Layer7 API Security

 View Only

Load Average high, but CPU utilization is low.... ?

By Doyle_Reece posted May 09, 2016 12:57 PM

  

So, i had this Pre-Prod box that had a high Load Average value, which didn't make sense to me, as this box shouldn't be taking any traffic. What further made things confusing was that it didn't appear CPU was being used much at all either. Usually the two go hand and hand based on my understanding of the metric.

 

After a little 'Googling', i discovered that Load Average also takes into account disk I/O.

 

Hmmm, how do i figure out if I'm running high amounts of I/O, which lead me back to Mr. Google, who showed me how to interpret the vmstat command.

 

I came across this article which pointed me to the 'bo' metric of the vmstat output - Linux Performance Measurements using vmstat - Thomas-Krenn-Wiki

 

'bo' stands for 'blocks out' or blocks written to the filesystem ( is how i interpreted it ).

 

my server's 'bo' metric was around 8-9k. That seemed high, but i didn't have anything to base that on, so a quick glance at a prod server confirmed that this value in 'Pre-Prod' appeared to be abnormal.

 

So now it appears i have something writing a lot of stuff to the filesystem and i need to track it down....

 

Back to my Friend google on the topic and I come across an article that said that a disk being full can affect this 'bo' value.

 

"interesting i thought, that would be a quick fix", so i ran my usual 'df -h' command and didn't see anything obvious... hmmm

 

in the past, inodes have bit me, so i ran the command to check 'inode' utilization ( 'df -i' ) and found a bread crumb..

 

/var was 100% utilized....

 

inodes is related to the number of files, so i found this cool command to help me track down which directory in /var has a lot of files...

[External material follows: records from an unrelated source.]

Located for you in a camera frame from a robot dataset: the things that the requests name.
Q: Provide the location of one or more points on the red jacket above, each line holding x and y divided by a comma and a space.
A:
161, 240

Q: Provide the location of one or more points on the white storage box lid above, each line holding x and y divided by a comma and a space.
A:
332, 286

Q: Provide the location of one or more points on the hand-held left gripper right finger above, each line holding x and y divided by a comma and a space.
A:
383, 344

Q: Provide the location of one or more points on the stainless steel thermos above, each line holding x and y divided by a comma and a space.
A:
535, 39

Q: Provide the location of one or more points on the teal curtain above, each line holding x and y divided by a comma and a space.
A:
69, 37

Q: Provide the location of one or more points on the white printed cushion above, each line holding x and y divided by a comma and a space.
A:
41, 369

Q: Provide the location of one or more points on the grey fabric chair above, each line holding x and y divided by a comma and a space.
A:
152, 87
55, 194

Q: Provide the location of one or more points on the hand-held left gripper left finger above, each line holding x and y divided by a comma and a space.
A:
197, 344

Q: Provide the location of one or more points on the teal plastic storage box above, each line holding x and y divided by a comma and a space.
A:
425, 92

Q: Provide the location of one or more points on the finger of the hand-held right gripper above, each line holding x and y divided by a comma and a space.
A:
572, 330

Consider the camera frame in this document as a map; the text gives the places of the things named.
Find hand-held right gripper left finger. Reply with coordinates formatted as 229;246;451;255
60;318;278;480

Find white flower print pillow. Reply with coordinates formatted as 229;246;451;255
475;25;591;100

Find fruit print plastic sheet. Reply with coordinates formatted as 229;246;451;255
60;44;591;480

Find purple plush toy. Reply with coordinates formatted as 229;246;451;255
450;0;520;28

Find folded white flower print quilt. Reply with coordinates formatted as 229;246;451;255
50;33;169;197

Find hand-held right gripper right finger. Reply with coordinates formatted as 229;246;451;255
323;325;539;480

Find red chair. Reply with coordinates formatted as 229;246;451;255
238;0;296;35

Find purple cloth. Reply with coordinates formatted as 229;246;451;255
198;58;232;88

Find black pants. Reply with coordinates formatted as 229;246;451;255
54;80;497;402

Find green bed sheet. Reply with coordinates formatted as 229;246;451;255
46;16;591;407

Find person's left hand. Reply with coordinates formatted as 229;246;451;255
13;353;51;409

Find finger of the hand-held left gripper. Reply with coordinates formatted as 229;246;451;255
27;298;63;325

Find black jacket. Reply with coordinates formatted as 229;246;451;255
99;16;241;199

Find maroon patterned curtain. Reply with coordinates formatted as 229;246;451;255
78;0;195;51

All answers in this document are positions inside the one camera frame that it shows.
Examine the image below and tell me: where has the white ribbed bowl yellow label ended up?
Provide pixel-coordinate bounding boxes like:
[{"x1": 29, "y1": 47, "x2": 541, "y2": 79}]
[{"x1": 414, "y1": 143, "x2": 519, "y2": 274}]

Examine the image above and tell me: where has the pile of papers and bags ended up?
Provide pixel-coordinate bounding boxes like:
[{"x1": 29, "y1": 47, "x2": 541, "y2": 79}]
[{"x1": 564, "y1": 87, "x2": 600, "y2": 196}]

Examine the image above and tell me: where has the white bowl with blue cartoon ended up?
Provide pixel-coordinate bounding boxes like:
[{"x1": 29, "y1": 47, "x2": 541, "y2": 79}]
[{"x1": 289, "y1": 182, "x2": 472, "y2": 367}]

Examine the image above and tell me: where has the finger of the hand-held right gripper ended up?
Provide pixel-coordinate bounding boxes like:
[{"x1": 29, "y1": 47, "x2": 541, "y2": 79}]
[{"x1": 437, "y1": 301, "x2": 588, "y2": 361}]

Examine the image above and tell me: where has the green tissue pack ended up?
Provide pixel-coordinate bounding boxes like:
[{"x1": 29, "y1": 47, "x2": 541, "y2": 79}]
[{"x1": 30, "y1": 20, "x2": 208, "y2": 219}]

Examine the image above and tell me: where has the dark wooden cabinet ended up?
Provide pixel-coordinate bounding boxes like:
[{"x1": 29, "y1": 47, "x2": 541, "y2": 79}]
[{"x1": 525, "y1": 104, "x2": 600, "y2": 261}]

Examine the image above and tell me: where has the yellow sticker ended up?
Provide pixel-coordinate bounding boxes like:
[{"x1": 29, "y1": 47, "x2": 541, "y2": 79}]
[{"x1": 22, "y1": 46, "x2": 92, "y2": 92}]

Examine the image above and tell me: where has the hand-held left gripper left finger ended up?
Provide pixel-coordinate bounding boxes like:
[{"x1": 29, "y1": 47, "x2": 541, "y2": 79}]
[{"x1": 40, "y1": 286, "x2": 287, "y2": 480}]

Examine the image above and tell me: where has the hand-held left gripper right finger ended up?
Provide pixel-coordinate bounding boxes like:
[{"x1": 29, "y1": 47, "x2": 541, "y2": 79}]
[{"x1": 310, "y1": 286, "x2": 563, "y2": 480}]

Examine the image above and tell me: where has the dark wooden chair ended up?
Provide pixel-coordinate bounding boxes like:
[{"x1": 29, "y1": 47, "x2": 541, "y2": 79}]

for i in *; do echo -e "$(find $i | wc -l)\t$i"; done | sort -n

 

eventually, i find that mail drop has almost 20,000 files in it. That is a lot of files....

 

What the heck is attempting to send all this mail?

 

I dug into one of the files and find it's related to one of the cron jobs failing on the Gateway, and when it fails it tries to send mail to tell us it isn't happy...

 

So, the resolution would be to append '2>&1' to the end of the cron job command, so that in the situation of a failure, it's not suppose to attempt to shoot out an angry email...

 

once i did this and removed all the files from the mail drop folder using the following command ( /bin/rm didn't like the number of arguments ), it appears to start behaving.

find . -name "*.pdf" -print0 | xargs -0 rm

 

'bo' reduced to less than 100, 'df -i' /var output dropped to 3% instead from 100%, and Load Average dropped significantly.

 

Yayyy!!

0 comments
4 views

Permalink